Quadratic forms and Genus Theory : a link with 2-descent and an application to non-trivial specializations of ideal classes

TL;DR

This paper extends classical genus theory to twisted quadratic forms over PIDs, linking it with 2-descent on hyperelliptic curves and applying it to divisor class specialization problems.

Contribution

It generalizes genus theory to twisted forms over PIDs and connects it with 2-descent on hyperelliptic curves, providing new insights into divisor class specializations.

Findings

Genus theory map corresponds to 2-descent map on hyperelliptic curves.

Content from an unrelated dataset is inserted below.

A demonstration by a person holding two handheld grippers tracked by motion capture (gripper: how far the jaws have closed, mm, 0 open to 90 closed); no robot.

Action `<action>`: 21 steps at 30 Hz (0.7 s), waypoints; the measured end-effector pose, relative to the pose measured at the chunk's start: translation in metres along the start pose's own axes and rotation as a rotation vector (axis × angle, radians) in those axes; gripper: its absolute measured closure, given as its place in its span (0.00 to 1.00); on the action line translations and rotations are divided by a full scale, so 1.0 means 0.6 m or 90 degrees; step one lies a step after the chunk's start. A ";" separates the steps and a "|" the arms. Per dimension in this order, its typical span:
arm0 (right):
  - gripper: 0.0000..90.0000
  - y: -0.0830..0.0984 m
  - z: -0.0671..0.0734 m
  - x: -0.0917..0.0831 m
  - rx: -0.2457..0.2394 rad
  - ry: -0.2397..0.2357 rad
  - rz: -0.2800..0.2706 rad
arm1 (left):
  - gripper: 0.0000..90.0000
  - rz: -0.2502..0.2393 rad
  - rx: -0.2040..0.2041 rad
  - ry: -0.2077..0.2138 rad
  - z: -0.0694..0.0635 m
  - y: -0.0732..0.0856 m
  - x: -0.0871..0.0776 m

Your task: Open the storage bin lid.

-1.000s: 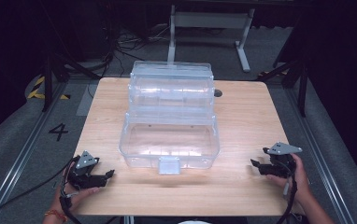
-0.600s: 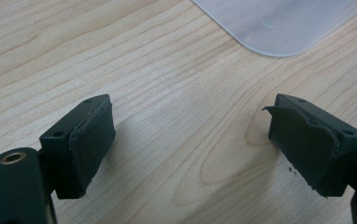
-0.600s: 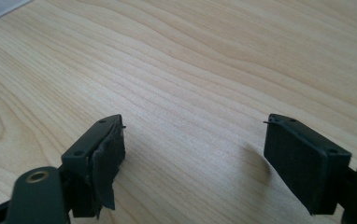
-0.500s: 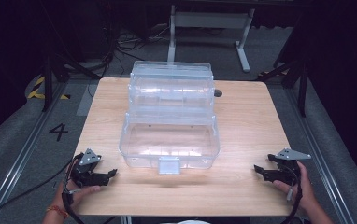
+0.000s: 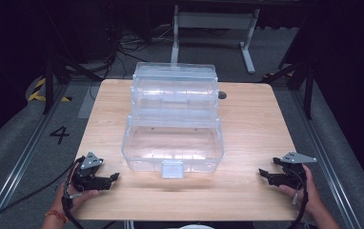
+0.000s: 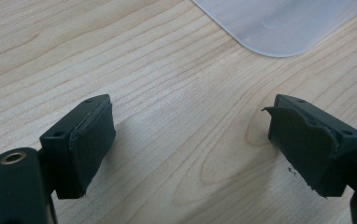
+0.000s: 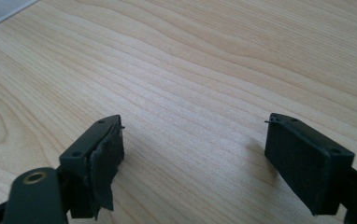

Proves the density of non-trivial specializations is 1 under certain conditions.

Extends classical quadratic form and ideal class correspondence to broader algebraic settings.

Abstract

Genus Theory is a classical feature of integral binary quadratic forms. Using the author's generalization of the well-known correspondence between quadratic form classes and ideal classes of quadratic algebras, we extend it to the case when quadratic forms are twisted and have coefficients in any PID $R$. When ${R = \mathbb{K}[X]}$, we show that the Genus Theory map is the quadratic form version of the $2$-descent map on a certain hyperelliptic curve. As an application, we make a contribution to a question of Agboola and Pappas regarding a specialization problem of divisor classes on hyperelliptic curves. Under suitable assumptions, we prove that the set of non-trivial specializations has density $1$.